What needs to be done:
What lines in the data hold the string "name"? Show them.

Information given:

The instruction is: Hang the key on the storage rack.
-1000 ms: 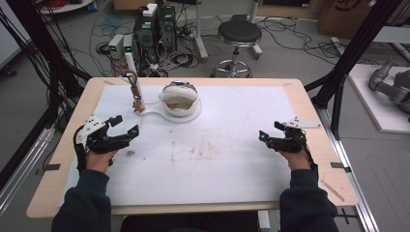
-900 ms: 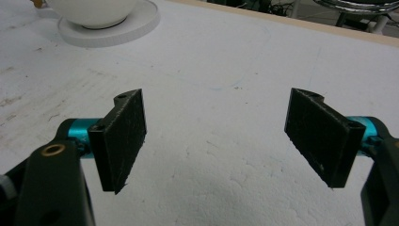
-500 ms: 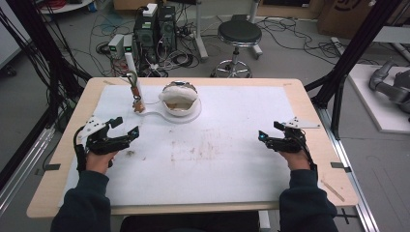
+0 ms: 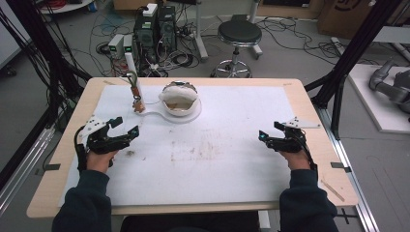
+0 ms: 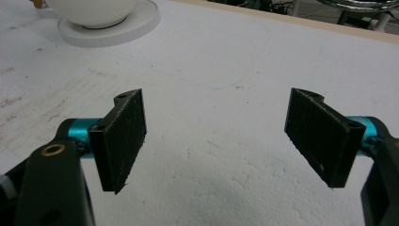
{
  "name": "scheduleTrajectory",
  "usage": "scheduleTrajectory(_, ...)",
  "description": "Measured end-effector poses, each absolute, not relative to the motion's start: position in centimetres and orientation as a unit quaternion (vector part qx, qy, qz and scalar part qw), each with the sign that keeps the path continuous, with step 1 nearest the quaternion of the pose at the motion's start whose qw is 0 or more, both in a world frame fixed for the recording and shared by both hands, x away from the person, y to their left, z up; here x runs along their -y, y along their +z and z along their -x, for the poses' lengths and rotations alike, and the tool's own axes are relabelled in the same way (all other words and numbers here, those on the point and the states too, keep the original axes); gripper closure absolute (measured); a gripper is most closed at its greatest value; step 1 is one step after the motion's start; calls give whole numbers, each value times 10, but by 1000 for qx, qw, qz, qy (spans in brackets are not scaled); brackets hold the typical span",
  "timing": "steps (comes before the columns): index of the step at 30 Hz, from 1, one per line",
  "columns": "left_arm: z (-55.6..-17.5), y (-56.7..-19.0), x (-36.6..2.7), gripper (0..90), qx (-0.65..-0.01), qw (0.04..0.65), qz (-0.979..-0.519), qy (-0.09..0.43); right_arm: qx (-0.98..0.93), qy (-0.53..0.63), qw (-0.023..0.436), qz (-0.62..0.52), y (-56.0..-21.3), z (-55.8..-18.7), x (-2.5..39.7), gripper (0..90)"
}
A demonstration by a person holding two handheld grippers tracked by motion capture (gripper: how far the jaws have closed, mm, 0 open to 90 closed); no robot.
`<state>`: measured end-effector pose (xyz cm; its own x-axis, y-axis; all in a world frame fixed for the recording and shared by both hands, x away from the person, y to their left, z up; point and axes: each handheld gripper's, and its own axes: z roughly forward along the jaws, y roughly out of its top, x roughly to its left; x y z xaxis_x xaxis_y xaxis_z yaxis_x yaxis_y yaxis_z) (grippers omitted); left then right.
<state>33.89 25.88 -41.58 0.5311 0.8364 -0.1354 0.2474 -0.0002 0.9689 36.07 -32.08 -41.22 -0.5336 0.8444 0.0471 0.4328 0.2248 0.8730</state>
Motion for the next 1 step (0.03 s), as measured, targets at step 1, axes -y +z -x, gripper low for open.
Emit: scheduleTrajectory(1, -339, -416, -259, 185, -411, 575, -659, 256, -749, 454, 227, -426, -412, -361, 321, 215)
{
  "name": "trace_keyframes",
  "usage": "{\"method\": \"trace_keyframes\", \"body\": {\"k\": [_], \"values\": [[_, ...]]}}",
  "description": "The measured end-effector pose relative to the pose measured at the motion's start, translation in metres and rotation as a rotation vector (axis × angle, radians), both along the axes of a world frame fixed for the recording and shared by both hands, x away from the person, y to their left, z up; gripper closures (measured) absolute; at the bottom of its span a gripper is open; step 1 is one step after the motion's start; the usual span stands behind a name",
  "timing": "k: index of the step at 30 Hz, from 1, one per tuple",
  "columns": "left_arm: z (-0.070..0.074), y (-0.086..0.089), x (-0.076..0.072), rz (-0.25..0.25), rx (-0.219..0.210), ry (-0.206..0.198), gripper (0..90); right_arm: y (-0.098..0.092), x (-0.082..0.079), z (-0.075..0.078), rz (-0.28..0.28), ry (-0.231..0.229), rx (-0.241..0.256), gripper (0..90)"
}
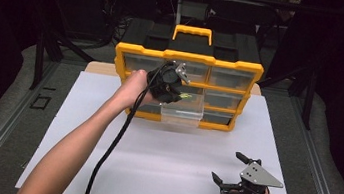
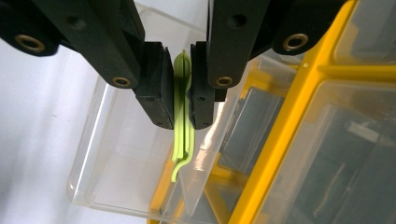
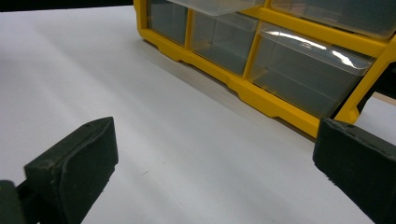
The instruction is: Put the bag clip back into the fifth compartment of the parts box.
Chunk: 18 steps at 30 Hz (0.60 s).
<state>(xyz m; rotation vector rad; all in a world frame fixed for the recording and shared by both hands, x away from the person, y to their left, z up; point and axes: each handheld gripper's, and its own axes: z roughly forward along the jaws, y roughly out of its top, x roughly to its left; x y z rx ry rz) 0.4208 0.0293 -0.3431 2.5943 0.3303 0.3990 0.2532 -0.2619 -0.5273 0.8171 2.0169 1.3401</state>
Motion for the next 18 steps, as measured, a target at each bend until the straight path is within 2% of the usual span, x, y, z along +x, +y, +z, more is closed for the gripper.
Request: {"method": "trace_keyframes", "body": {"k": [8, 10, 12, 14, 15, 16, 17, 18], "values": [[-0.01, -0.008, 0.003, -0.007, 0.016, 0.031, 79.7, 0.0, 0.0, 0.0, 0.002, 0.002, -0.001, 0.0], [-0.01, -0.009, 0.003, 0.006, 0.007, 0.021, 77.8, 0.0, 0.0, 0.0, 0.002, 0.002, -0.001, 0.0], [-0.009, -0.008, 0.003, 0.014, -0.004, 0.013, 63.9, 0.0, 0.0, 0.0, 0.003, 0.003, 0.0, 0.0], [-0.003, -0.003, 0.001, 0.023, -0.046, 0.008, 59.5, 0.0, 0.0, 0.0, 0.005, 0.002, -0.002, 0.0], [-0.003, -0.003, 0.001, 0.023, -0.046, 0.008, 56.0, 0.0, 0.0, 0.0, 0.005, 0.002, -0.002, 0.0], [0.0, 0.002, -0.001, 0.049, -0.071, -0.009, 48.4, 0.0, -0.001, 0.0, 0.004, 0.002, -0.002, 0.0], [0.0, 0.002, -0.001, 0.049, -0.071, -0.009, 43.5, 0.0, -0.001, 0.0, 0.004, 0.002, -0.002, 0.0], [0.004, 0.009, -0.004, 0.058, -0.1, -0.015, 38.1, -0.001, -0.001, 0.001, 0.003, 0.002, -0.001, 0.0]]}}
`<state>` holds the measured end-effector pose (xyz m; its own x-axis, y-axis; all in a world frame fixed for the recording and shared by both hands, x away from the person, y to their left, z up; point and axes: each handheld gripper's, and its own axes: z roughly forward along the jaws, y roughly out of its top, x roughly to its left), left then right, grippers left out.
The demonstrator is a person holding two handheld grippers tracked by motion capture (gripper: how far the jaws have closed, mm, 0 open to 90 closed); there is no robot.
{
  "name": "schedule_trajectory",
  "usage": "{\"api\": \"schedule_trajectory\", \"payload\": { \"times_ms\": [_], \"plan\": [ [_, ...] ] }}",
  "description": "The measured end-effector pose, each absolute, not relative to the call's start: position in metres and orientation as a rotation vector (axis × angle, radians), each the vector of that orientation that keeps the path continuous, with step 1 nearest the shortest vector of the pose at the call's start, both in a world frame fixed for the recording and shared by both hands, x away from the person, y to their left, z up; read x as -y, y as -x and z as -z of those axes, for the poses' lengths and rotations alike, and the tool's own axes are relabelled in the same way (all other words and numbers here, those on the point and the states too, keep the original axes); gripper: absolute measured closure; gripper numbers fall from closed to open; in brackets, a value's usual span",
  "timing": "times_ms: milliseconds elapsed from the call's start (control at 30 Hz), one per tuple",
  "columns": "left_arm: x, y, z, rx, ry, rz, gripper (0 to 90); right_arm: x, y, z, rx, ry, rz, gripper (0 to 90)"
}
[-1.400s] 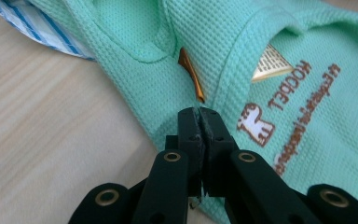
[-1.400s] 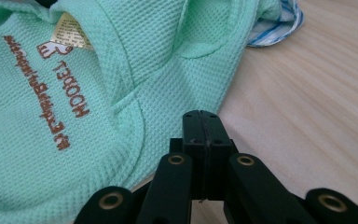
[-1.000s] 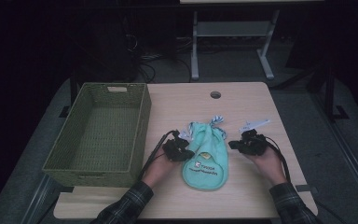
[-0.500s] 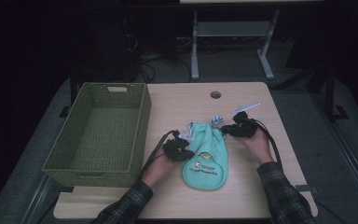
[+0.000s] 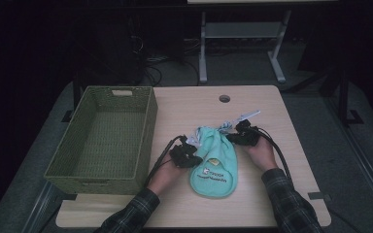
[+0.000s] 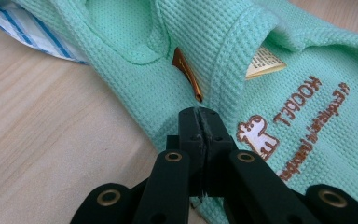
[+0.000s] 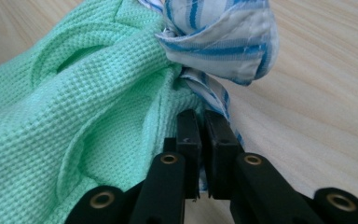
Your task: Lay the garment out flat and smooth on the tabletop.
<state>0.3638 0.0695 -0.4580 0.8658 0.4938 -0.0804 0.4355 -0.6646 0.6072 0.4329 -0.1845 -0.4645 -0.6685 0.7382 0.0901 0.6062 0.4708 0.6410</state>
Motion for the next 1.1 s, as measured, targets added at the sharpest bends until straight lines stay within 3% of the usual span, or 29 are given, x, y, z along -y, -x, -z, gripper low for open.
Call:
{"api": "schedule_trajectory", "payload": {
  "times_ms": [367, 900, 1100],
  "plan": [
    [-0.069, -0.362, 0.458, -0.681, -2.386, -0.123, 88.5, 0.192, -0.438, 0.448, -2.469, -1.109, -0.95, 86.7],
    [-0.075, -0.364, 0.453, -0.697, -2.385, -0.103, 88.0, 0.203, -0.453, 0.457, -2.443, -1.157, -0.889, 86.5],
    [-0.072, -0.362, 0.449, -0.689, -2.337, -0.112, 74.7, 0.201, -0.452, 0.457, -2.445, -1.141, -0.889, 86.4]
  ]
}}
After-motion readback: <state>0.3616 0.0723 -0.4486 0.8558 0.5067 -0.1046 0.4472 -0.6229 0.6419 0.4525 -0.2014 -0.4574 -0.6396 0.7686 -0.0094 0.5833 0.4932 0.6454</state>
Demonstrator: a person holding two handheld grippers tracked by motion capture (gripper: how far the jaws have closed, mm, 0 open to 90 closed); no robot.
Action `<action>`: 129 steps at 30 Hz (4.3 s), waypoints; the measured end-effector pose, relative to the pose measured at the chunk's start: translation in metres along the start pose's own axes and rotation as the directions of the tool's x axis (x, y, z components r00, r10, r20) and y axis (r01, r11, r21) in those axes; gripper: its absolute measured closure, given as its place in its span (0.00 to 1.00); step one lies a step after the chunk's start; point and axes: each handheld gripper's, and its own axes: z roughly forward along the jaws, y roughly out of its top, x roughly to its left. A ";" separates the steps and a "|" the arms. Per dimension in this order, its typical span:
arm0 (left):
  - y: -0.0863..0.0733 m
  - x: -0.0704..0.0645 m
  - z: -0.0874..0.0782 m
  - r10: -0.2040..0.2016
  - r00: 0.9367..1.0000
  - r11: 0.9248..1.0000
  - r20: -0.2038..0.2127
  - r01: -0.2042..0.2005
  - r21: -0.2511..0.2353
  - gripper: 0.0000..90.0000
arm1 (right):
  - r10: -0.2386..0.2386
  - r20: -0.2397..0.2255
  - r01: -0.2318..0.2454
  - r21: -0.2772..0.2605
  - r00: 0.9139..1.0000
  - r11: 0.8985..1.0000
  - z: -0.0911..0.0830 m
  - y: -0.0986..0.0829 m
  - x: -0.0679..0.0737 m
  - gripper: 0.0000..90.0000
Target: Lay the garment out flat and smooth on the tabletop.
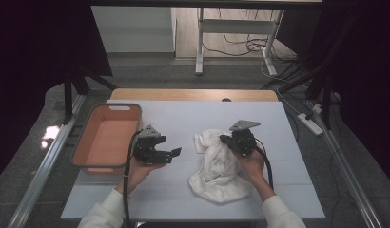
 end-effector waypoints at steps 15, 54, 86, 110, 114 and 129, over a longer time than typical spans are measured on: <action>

Solution for this exercise:
  "name": "scheduleTrajectory",
  "name": "trace_keyframes",
  "description": "The measured end-effector pose relative to the pose measured at the motion's start, translation in metres and rotation as a rotation vector (axis × angle, radians), both along the axes of a world frame fixed for the recording and shared by both hands, x away from the person, y to their left, z up; gripper closures (measured) absolute; at the bottom of its span a gripper is open; step 1 is one step after the motion's start; the usual span stands behind a name",
  "name": "schedule_trajectory",

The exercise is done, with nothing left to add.